Fert, toplumdaki “GENEL KANI” olan söz konusu baskıya tek başına karşı koyamadığı zaman psikolojik açıdan çeşitli sorunlar ve bunalımlarla birlikte yaşamak zorunda kalmaktadır. Doğal dürtüler olan neş’e ve mutluluk benimsendiğinde ise, kısa süreli kişisel huzur ve mutluluğun ardından etkisini göstermeye başlayan, “TOPLUM TARAFINDAN DIŞLANMA KORKUSU”, zamanla bireyin sosyal yönünü köreltmekte; uyum sağlamak amacıyla ortama göre farklı davranma, samimiyetsizlik, yapaylık, ferdin özelliklerine aykırı davranışların varlığı vb. olumsuzluklar nedeniyle de, ikiyüzlülüğe yöneltici faktör haline gelmekte ve kişiliği zedeleyerek, ruh sağlığını bozmaktadır.
Sorunsuz bir yaşamın çekiciliği yadsınamaz.

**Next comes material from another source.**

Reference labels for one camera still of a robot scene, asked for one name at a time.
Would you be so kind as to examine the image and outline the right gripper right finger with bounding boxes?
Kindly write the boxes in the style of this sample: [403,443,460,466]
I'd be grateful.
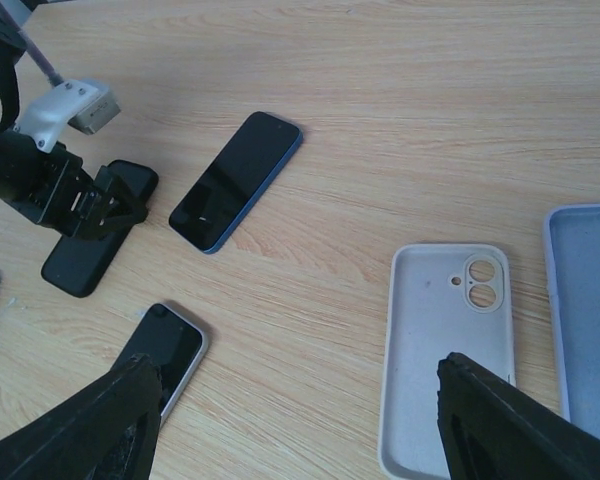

Ne var ki, bu düş
gerçekleştiğinde, bizleri çıldırtacak tekdüzeliklerin olmayacağını savunmak da olanaksızdır. Herşeyin yolunda gitmesi, belki birkaç yıl rahat etmemizi sağlayacaktır ama sonra, aklımızı kaçırmamak için savaşım verecek olgular aramaya, daha değişik ifadeyle UĞRUNDA MÜCADELE VEREBİLECEĞİMİZ SORUNLARIN PEŞİNE DÜŞMEYE BAŞLAYACAĞIZ…

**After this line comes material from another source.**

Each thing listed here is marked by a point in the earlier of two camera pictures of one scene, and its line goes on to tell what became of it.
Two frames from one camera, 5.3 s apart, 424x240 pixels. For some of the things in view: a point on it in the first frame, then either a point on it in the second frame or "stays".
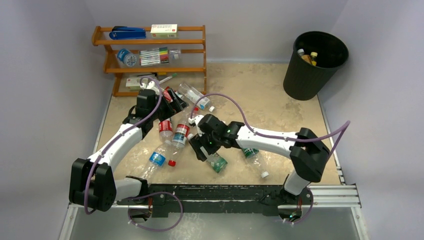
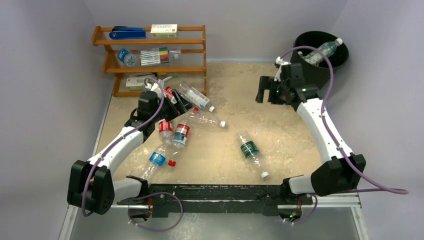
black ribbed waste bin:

Gerçekte en büyük sorun, “SORUNLARI” sorun olarak görmektir. Sabahları asık bir suratla, uyuklayıp/sızlanarak mı; yoksa, doğan her yeni gündeki olumlulukları keşfederek ve varolmanın tadını çıkararak mı daha sağlıklı bir ruh ve bedenle savaşabiliriz olumsuzluklara karşı?
Güneş her sabah yeniden doğar… Bulutların, rüzgarın, yağmurun ya da kasırganın varlığı bu gerçeği değiştiremez. Bildiğimiz bir realiteyi yadsımak ise bize sadece acı, umutsuzluk ve düşkırıklığı getirir. Eğer Güneşi görmek istiyorsak onu, BENLİĞİMİZDE HİSSETMEMİZ yeterlidir…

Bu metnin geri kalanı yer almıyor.